[Excerpts from a dataset]
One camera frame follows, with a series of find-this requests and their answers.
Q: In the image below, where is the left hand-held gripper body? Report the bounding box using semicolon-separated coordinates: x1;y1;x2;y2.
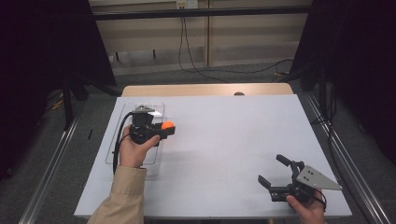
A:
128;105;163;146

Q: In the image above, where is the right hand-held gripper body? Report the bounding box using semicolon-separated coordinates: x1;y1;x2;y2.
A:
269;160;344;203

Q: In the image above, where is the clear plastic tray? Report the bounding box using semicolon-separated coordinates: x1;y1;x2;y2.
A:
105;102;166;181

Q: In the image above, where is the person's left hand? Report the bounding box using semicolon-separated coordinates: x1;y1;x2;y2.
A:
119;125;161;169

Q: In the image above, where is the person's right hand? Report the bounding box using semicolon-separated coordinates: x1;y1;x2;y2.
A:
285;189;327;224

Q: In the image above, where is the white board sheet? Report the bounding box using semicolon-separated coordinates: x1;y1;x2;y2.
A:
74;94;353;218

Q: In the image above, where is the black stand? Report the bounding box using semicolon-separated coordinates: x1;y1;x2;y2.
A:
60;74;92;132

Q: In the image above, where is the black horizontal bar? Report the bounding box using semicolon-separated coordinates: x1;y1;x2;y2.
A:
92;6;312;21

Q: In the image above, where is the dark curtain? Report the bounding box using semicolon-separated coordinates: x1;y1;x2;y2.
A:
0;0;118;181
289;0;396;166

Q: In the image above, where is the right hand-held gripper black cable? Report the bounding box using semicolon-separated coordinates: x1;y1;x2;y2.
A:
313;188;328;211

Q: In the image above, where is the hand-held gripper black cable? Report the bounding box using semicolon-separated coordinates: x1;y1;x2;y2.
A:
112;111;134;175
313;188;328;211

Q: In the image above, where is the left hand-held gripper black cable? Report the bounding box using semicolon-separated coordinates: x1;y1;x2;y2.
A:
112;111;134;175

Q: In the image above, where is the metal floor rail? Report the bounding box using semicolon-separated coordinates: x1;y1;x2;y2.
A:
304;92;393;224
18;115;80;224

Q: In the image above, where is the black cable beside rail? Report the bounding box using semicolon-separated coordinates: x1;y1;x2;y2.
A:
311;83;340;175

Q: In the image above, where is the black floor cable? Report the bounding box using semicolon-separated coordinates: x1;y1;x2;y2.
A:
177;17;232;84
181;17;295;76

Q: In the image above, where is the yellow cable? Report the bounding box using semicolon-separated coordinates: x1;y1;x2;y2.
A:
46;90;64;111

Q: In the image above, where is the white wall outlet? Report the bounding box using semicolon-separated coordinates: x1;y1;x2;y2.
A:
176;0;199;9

--

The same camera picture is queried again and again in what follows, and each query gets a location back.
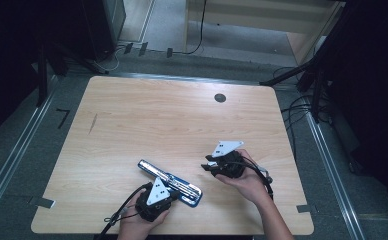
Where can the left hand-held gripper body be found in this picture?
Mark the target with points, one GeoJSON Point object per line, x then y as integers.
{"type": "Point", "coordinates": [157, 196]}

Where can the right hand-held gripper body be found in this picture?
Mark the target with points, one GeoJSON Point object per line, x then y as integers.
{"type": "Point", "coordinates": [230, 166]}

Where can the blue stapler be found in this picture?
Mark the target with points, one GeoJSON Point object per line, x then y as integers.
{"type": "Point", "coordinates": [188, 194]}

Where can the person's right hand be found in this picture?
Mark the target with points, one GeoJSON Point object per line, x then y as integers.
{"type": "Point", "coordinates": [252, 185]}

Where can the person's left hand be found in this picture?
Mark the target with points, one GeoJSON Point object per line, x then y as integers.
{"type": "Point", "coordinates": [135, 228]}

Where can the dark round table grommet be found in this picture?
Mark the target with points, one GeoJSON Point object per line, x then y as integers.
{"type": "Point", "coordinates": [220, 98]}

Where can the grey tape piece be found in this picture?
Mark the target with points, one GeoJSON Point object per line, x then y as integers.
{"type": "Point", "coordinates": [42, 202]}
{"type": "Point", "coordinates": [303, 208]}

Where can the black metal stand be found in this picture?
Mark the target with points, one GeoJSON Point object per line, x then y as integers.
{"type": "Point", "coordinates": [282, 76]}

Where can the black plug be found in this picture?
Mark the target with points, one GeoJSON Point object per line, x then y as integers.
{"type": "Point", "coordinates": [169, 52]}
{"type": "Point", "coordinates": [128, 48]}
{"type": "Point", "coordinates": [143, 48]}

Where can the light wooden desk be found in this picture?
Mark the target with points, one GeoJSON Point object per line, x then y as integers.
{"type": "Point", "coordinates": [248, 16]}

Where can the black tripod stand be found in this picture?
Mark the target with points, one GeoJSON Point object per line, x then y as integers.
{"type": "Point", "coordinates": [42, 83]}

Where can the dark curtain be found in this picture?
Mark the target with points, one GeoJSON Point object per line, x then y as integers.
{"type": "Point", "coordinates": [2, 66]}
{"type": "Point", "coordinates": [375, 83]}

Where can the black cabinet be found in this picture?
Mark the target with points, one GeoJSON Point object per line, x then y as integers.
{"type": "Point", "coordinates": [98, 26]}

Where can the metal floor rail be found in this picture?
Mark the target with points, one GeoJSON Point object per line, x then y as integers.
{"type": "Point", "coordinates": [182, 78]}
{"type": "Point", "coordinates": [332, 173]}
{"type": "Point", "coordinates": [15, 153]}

**Problem statement:**
In the records above, which lines hold the string "camera"? Copy each one.

**Solution for this problem:**
One camera frame follows, with a series of find-this requests and their answers.
The same camera picture is queried again and again in what follows, and each query gets a location back.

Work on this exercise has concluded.